### What is expected
Repeat each line of the material below exactly as it appears, minus any pictures.

### Input for this task
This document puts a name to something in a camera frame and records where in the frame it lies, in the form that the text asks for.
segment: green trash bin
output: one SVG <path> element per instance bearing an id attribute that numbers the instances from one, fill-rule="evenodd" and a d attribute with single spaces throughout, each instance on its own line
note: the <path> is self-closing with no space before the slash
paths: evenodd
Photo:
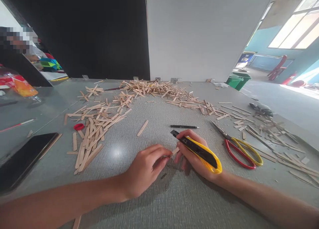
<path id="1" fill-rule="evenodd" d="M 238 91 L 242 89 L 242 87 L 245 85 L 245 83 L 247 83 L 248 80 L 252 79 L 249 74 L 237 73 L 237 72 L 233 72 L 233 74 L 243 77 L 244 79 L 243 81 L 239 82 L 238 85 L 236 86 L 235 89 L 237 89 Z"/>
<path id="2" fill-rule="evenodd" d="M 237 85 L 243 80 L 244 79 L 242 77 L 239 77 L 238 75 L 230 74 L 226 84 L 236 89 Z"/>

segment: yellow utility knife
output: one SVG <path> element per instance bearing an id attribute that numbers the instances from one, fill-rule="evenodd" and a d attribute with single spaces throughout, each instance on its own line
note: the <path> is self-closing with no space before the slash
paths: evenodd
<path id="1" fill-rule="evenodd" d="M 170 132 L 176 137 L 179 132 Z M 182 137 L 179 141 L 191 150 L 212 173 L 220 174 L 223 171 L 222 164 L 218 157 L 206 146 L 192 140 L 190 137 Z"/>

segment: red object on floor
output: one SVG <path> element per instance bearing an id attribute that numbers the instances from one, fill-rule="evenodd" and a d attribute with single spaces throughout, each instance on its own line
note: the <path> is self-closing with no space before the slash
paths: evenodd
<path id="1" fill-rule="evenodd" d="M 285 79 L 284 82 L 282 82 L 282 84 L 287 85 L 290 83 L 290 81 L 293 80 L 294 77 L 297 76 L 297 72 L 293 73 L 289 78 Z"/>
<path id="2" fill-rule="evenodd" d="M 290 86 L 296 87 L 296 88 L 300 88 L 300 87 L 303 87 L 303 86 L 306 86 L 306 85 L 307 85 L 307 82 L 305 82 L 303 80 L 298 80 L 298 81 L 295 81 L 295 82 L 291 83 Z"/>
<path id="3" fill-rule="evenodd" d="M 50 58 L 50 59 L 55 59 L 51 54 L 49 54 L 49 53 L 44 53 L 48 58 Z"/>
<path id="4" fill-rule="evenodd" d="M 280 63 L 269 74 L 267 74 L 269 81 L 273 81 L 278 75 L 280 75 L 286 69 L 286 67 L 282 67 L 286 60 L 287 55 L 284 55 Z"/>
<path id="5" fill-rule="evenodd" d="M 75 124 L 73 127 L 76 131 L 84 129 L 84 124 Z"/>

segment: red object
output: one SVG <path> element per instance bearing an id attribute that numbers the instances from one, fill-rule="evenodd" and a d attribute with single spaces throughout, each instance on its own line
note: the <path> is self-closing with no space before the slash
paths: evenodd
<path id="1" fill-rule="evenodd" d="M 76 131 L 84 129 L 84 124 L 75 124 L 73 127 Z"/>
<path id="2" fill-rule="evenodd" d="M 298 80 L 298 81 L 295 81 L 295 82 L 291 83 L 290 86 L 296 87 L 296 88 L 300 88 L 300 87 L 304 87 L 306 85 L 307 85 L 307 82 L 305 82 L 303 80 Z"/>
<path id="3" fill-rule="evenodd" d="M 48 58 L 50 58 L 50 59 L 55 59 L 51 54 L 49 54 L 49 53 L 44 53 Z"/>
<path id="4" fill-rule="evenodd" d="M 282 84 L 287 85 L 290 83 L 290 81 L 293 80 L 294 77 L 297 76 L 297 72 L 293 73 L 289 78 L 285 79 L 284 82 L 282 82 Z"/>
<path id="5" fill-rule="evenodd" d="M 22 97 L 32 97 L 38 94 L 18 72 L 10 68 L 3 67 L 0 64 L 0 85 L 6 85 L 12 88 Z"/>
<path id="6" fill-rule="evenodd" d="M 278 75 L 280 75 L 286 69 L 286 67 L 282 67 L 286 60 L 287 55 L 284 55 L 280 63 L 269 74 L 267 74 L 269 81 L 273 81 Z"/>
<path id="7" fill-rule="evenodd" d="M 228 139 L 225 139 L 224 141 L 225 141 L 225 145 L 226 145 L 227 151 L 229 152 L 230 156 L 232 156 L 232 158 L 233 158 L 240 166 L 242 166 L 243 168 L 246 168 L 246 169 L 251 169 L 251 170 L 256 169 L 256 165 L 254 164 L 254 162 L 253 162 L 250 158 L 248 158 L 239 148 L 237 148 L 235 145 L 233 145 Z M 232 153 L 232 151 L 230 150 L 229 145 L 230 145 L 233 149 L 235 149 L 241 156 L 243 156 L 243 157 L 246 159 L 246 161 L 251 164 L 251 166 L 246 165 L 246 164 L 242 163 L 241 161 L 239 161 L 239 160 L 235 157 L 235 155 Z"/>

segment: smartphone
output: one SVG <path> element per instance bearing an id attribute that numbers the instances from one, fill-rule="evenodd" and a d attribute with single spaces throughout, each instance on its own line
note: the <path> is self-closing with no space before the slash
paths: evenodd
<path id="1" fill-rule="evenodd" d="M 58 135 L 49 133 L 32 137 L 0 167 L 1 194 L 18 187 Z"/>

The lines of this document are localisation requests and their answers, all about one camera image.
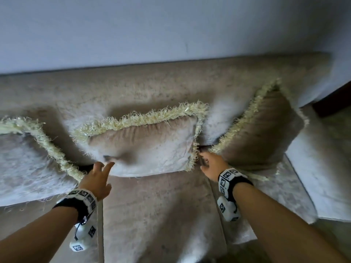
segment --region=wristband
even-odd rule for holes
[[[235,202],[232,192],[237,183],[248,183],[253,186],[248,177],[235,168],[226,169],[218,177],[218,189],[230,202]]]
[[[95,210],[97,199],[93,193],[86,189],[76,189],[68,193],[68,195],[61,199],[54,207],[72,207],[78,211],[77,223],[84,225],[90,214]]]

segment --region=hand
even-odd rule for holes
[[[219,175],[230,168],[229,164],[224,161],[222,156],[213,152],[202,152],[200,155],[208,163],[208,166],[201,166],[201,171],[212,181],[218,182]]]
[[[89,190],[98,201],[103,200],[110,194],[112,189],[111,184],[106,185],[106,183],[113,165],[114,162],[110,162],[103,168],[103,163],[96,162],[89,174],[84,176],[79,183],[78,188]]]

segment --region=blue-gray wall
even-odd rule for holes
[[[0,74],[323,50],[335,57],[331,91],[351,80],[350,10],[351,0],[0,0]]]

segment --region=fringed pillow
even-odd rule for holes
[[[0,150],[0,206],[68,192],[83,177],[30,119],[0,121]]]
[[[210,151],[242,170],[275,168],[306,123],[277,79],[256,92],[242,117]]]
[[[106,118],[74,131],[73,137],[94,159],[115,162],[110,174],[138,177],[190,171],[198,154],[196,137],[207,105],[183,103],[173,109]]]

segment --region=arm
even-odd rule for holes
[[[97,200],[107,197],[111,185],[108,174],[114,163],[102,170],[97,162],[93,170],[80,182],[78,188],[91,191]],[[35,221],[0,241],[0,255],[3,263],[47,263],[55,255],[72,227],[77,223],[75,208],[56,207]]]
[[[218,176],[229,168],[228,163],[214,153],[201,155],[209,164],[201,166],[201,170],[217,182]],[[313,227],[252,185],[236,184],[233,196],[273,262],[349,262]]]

### Finished task
This document puts a name to something in a camera frame and records where in the frame it lies, in the form that the text asks for.
segment: green trash bin
output: one SVG <path> element per instance bearing an id attribute that numbers the instances from one, fill-rule="evenodd" and a d attribute with single spaces throughout, each instance on its own line
note: the <path> is self-closing with no space before the slash
paths: evenodd
Photo:
<path id="1" fill-rule="evenodd" d="M 238 91 L 242 89 L 242 87 L 245 85 L 245 83 L 247 83 L 248 80 L 252 79 L 249 74 L 237 73 L 237 72 L 233 72 L 233 74 L 243 77 L 244 79 L 243 81 L 239 82 L 238 85 L 236 86 L 235 89 L 237 89 Z"/>
<path id="2" fill-rule="evenodd" d="M 237 85 L 243 80 L 244 79 L 242 77 L 239 77 L 238 75 L 230 74 L 226 84 L 236 89 Z"/>

segment: yellow utility knife
output: one SVG <path> element per instance bearing an id attribute that numbers the instances from one, fill-rule="evenodd" and a d attribute with single spaces throughout, each instance on its own line
note: the <path> is self-closing with no space before the slash
paths: evenodd
<path id="1" fill-rule="evenodd" d="M 170 132 L 176 137 L 179 132 Z M 182 137 L 179 141 L 191 150 L 212 173 L 220 174 L 223 171 L 222 164 L 218 157 L 206 146 L 192 140 L 190 137 Z"/>

segment: red object on floor
output: one SVG <path> element per instance bearing an id attribute that numbers the instances from one, fill-rule="evenodd" and a d attribute with single spaces throughout, each instance on its own line
note: the <path> is self-closing with no space before the slash
paths: evenodd
<path id="1" fill-rule="evenodd" d="M 285 79 L 284 82 L 282 82 L 282 84 L 287 85 L 290 83 L 290 81 L 293 80 L 294 77 L 297 76 L 297 72 L 293 73 L 289 78 Z"/>
<path id="2" fill-rule="evenodd" d="M 290 86 L 296 87 L 296 88 L 300 88 L 300 87 L 303 87 L 303 86 L 306 86 L 306 85 L 307 85 L 307 82 L 305 82 L 303 80 L 298 80 L 298 81 L 295 81 L 295 82 L 291 83 Z"/>
<path id="3" fill-rule="evenodd" d="M 50 58 L 50 59 L 55 59 L 51 54 L 49 54 L 49 53 L 44 53 L 48 58 Z"/>
<path id="4" fill-rule="evenodd" d="M 280 63 L 269 74 L 267 74 L 269 81 L 273 81 L 278 75 L 280 75 L 286 69 L 286 67 L 282 67 L 286 60 L 287 55 L 284 55 Z"/>
<path id="5" fill-rule="evenodd" d="M 75 124 L 73 127 L 76 131 L 84 129 L 84 124 Z"/>

segment: red object
output: one SVG <path> element per instance bearing an id attribute that numbers the instances from one, fill-rule="evenodd" and a d attribute with single spaces throughout, each instance on its own line
note: the <path> is self-closing with no space before the slash
paths: evenodd
<path id="1" fill-rule="evenodd" d="M 76 131 L 84 129 L 84 124 L 75 124 L 73 127 Z"/>
<path id="2" fill-rule="evenodd" d="M 298 80 L 298 81 L 295 81 L 295 82 L 291 83 L 290 86 L 296 87 L 296 88 L 300 88 L 300 87 L 304 87 L 306 85 L 307 85 L 307 82 L 305 82 L 303 80 Z"/>
<path id="3" fill-rule="evenodd" d="M 48 58 L 50 58 L 50 59 L 55 59 L 51 54 L 49 54 L 49 53 L 44 53 Z"/>
<path id="4" fill-rule="evenodd" d="M 282 84 L 287 85 L 290 83 L 290 81 L 293 80 L 294 77 L 297 76 L 297 72 L 293 73 L 289 78 L 285 79 L 284 82 L 282 82 Z"/>
<path id="5" fill-rule="evenodd" d="M 22 97 L 32 97 L 38 94 L 18 72 L 10 68 L 3 67 L 0 64 L 0 85 L 6 85 L 12 88 Z"/>
<path id="6" fill-rule="evenodd" d="M 278 75 L 280 75 L 286 69 L 286 67 L 282 67 L 286 60 L 287 55 L 284 55 L 280 63 L 269 74 L 267 74 L 269 81 L 273 81 Z"/>
<path id="7" fill-rule="evenodd" d="M 228 139 L 225 139 L 224 141 L 225 141 L 225 145 L 226 145 L 227 151 L 229 152 L 230 156 L 232 156 L 232 158 L 233 158 L 240 166 L 242 166 L 243 168 L 246 168 L 246 169 L 251 169 L 251 170 L 256 169 L 256 165 L 254 164 L 254 162 L 253 162 L 250 158 L 248 158 L 239 148 L 237 148 L 235 145 L 233 145 Z M 232 153 L 232 151 L 230 150 L 229 145 L 230 145 L 233 149 L 235 149 L 241 156 L 243 156 L 243 157 L 246 159 L 246 161 L 251 164 L 251 166 L 246 165 L 246 164 L 242 163 L 241 161 L 239 161 L 239 160 L 235 157 L 235 155 Z"/>

segment: smartphone
output: one SVG <path> element per instance bearing an id attribute that numbers the instances from one, fill-rule="evenodd" and a d attribute with single spaces throughout, each instance on its own line
note: the <path> is self-closing with no space before the slash
paths: evenodd
<path id="1" fill-rule="evenodd" d="M 58 135 L 49 133 L 32 137 L 0 167 L 1 194 L 18 187 Z"/>

The lines of this document are localisation requests and their answers, all about one camera image.
segment --region=wristband
even-odd rule for holes
[[[235,202],[232,192],[237,183],[248,183],[253,186],[248,177],[235,168],[226,169],[218,177],[218,189],[230,202]]]
[[[95,210],[97,199],[93,193],[86,189],[76,189],[68,193],[68,195],[61,199],[54,207],[72,207],[78,211],[77,223],[84,225],[90,214]]]

segment --region=hand
even-odd rule for holes
[[[219,175],[230,168],[229,164],[224,161],[222,156],[213,152],[202,152],[200,155],[208,163],[208,166],[201,166],[201,171],[212,181],[218,182]]]
[[[89,190],[98,201],[103,200],[110,194],[112,189],[111,184],[106,185],[106,183],[113,165],[114,162],[110,162],[103,168],[103,163],[96,162],[89,174],[84,176],[79,183],[78,188]]]

segment --region=blue-gray wall
even-odd rule for holes
[[[0,74],[323,50],[335,57],[331,91],[351,80],[350,10],[351,0],[0,0]]]

segment --region=fringed pillow
even-odd rule for holes
[[[0,150],[0,206],[68,192],[83,177],[30,119],[0,121]]]
[[[210,151],[242,170],[275,168],[306,123],[277,79],[256,92],[242,117]]]
[[[106,118],[74,131],[73,137],[94,159],[115,162],[110,174],[138,177],[190,171],[198,154],[196,137],[207,105],[183,103],[173,109]]]

segment --region=arm
even-odd rule for holes
[[[97,200],[107,197],[111,185],[108,174],[114,163],[102,170],[97,162],[93,170],[80,182],[78,188],[91,191]],[[35,221],[0,241],[0,255],[3,263],[47,263],[55,255],[72,227],[77,223],[75,208],[56,207]]]
[[[218,176],[229,168],[228,163],[214,153],[201,155],[209,164],[201,166],[201,170],[217,182]],[[313,227],[252,185],[236,184],[233,196],[273,262],[349,262]]]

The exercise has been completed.